▶ Task description:
What is needed is an exact copy of the data that follows.

(Beginning of Listed records)

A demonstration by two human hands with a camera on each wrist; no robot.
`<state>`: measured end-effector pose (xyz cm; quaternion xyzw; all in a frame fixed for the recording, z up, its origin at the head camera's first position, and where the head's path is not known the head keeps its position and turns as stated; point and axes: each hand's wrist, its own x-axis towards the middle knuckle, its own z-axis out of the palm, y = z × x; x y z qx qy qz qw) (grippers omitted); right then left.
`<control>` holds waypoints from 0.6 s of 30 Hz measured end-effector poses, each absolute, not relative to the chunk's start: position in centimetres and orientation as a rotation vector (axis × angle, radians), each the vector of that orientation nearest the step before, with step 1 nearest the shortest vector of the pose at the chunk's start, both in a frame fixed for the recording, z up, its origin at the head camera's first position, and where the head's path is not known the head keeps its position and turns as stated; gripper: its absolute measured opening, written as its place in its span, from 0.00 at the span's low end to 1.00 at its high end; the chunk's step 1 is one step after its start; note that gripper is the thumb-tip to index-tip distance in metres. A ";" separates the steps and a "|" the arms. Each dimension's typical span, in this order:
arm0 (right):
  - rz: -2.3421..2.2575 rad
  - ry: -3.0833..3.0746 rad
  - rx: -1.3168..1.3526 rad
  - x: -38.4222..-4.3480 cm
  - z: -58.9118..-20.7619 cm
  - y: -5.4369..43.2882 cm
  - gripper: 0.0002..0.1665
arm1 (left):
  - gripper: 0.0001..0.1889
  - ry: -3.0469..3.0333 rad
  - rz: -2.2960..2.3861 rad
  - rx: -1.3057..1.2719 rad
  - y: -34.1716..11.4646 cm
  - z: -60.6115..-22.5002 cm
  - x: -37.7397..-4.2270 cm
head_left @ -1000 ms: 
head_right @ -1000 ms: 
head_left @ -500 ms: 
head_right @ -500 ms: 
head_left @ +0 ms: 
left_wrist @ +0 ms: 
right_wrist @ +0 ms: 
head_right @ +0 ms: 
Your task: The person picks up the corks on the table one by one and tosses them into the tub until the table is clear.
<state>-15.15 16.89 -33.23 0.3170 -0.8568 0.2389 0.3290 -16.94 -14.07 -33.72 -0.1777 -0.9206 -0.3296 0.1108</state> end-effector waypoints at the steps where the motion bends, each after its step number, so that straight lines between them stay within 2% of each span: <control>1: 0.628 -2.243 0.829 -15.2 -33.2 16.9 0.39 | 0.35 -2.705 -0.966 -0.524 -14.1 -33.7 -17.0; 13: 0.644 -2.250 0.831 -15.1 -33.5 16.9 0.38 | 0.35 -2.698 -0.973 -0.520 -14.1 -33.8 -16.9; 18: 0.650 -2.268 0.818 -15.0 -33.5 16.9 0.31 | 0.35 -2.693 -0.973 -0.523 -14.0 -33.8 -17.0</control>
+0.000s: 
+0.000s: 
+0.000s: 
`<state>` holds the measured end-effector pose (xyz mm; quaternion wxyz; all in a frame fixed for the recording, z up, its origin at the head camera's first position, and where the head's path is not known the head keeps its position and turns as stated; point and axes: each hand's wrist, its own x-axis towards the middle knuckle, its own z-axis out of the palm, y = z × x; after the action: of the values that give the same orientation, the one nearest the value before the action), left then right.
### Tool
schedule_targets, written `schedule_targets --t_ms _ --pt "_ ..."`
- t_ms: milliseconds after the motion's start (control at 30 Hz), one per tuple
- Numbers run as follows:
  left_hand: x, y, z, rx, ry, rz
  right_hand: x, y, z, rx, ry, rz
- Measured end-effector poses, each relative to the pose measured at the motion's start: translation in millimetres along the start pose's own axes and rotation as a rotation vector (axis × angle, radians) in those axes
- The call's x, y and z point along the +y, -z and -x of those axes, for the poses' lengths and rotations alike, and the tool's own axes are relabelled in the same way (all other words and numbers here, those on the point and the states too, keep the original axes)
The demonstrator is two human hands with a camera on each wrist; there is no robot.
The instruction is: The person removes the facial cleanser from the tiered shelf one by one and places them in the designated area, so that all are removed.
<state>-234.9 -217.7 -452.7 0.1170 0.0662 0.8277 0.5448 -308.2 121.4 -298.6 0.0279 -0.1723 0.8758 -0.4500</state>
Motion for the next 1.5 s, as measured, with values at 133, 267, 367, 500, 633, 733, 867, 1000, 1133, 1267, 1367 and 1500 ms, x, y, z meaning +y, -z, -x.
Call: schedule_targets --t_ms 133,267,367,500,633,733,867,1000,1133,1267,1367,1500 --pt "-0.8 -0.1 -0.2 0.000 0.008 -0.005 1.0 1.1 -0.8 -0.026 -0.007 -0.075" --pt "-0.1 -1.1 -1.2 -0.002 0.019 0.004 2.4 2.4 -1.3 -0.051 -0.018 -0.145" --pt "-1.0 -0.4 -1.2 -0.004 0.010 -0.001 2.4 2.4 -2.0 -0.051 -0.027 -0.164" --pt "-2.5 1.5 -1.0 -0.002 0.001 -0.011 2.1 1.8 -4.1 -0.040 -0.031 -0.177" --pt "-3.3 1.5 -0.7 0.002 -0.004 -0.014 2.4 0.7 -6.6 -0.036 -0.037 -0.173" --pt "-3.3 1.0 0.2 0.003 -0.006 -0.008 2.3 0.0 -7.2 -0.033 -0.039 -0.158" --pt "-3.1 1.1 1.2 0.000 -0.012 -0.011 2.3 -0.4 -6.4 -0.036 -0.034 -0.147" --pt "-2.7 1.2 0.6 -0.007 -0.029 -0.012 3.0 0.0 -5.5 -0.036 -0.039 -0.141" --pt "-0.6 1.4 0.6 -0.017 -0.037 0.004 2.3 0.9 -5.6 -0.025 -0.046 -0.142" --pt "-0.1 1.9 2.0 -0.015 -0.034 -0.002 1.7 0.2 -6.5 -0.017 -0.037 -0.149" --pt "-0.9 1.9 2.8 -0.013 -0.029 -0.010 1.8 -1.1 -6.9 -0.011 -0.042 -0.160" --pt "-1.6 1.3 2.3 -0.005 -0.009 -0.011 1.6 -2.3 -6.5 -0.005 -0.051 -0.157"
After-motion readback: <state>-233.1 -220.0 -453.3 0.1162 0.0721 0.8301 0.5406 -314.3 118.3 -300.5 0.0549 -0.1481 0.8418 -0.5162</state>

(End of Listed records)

▶ Exercise answer:
A demonstration by two human hands with a camera on each wrist; no robot.
`<state>`: measured end-effector pose (xyz cm; quaternion xyzw; all in a frame fixed for the recording, z up, its origin at the head camera's first position, and where the head's path is not known the head keeps its position and turns as stated; point and axes: each hand's wrist, its own x-axis towards the middle knuckle, its own z-axis out of the palm, y = z × x; x y z qx qy qz qw) (grippers omitted); right then left.
`<control>` holds waypoints from 0.6 s of 30 Hz measured end-effector poses, each absolute, not relative to the chunk's start: position in centimetres and orientation as a rotation vector (axis × angle, radians), each the vector of that orientation nearest the step before, with step 1 nearest the shortest vector of the pose at the chunk's start, both in a frame fixed for the recording, z up, its origin at the head camera's first position, and where the head's path is not known the head keeps its position and turns as stated; gripper: its absolute measured opening, written as its place in its span, from 0.00 at the span's low end to 1.00 at its high end; the chunk's step 1 is one step after its start; note that gripper is the thumb-tip to index-tip distance in metres. A ";" separates the steps and a "|" the arms. Each dimension's typical span, in this order:
arm0 (right):
  - rz: -2.3421..2.2575 rad
  - ry: -3.0833..3.0746 rad
  - rx: -1.3168..1.3526 rad
  - x: -38.4222..-4.3480 cm
  - z: -58.9118..-20.7619 cm
  - y: -5.4369..43.2882 cm
  - gripper: 0.0002..0.1665
arm1 (left):
  - gripper: 0.0001..0.1889
  - ry: -3.0469..3.0333 rad
  - rz: -2.2960..2.3861 rad
  - rx: -1.3057..1.2719 rad
  - y: -34.1716..11.4646 cm
  - z: -60.6115..-22.5002 cm
  - x: -37.7397..-4.2270 cm
head_left @ -1000 ms: 
head_right @ -1000 ms: 
head_left @ -500 ms: 
head_right @ -500 ms: 
head_left @ +0 ms: 
left_wrist @ +0 ms: 
right_wrist @ +0 ms: 
head_right @ +0 ms: 
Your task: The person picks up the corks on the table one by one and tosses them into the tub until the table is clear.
<state>-15.15 16.89 -33.23 0.3170 -0.8568 0.2389 0.3290 -16.94 -14.07 -33.72 -0.1777 -0.9206 -0.3296 0.1108</state> end-effector waypoints at the steps where the motion bends, each after its step number, so that straight lines between them stay within 2% of each span: <control>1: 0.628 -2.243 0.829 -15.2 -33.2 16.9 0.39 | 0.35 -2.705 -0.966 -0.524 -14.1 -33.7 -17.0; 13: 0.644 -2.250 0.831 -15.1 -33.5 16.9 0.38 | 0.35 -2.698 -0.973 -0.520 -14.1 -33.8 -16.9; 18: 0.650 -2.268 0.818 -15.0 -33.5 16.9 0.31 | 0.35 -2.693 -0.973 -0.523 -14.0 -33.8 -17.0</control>
+0.000s: 
+0.000s: 
+0.000s: 
`<state>` holds the measured end-effector pose (xyz mm; quaternion wxyz; all in a frame fixed for the recording, z up, its origin at the head camera's first position, and where the head's path is not known the head keeps its position and turns as stated; point and axes: each hand's wrist, its own x-axis towards the middle knuckle, its own z-axis out of the palm, y = z × x; after the action: of the values that give the same orientation, the one nearest the value before the action), left then right.
### Tool
schedule_targets, written `schedule_targets --t_ms _ --pt "_ ..."`
- t_ms: milliseconds after the motion's start (control at 30 Hz), one per tuple
- Numbers run as follows:
  left_hand: x, y, z, rx, ry, rz
  right_hand: x, y, z, rx, ry, rz
- Measured end-effector poses, each relative to the pose measured at the motion's start: translation in millimetres along the start pose's own axes and rotation as a rotation vector (axis × angle, radians) in those axes
- The call's x, y and z point along the +y, -z and -x of those axes, for the poses' lengths and rotations alike, and the tool's own axes are relabelled in the same way (all other words and numbers here, those on the point and the states too, keep the original axes)
The demonstrator is two human hands with a camera on each wrist; there is no robot.
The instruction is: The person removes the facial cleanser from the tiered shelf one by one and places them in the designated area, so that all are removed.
<state>-234.9 -217.7 -452.7 0.1170 0.0662 0.8277 0.5448 -308.2 121.4 -298.6 0.0279 -0.1723 0.8758 -0.4500</state>
Motion for the next 1.5 s, as measured, with values at 133, 267, 367, 500, 633, 733, 867, 1000, 1133, 1267, 1367 and 1500 ms, x, y, z meaning +y, -z, -x.
Call: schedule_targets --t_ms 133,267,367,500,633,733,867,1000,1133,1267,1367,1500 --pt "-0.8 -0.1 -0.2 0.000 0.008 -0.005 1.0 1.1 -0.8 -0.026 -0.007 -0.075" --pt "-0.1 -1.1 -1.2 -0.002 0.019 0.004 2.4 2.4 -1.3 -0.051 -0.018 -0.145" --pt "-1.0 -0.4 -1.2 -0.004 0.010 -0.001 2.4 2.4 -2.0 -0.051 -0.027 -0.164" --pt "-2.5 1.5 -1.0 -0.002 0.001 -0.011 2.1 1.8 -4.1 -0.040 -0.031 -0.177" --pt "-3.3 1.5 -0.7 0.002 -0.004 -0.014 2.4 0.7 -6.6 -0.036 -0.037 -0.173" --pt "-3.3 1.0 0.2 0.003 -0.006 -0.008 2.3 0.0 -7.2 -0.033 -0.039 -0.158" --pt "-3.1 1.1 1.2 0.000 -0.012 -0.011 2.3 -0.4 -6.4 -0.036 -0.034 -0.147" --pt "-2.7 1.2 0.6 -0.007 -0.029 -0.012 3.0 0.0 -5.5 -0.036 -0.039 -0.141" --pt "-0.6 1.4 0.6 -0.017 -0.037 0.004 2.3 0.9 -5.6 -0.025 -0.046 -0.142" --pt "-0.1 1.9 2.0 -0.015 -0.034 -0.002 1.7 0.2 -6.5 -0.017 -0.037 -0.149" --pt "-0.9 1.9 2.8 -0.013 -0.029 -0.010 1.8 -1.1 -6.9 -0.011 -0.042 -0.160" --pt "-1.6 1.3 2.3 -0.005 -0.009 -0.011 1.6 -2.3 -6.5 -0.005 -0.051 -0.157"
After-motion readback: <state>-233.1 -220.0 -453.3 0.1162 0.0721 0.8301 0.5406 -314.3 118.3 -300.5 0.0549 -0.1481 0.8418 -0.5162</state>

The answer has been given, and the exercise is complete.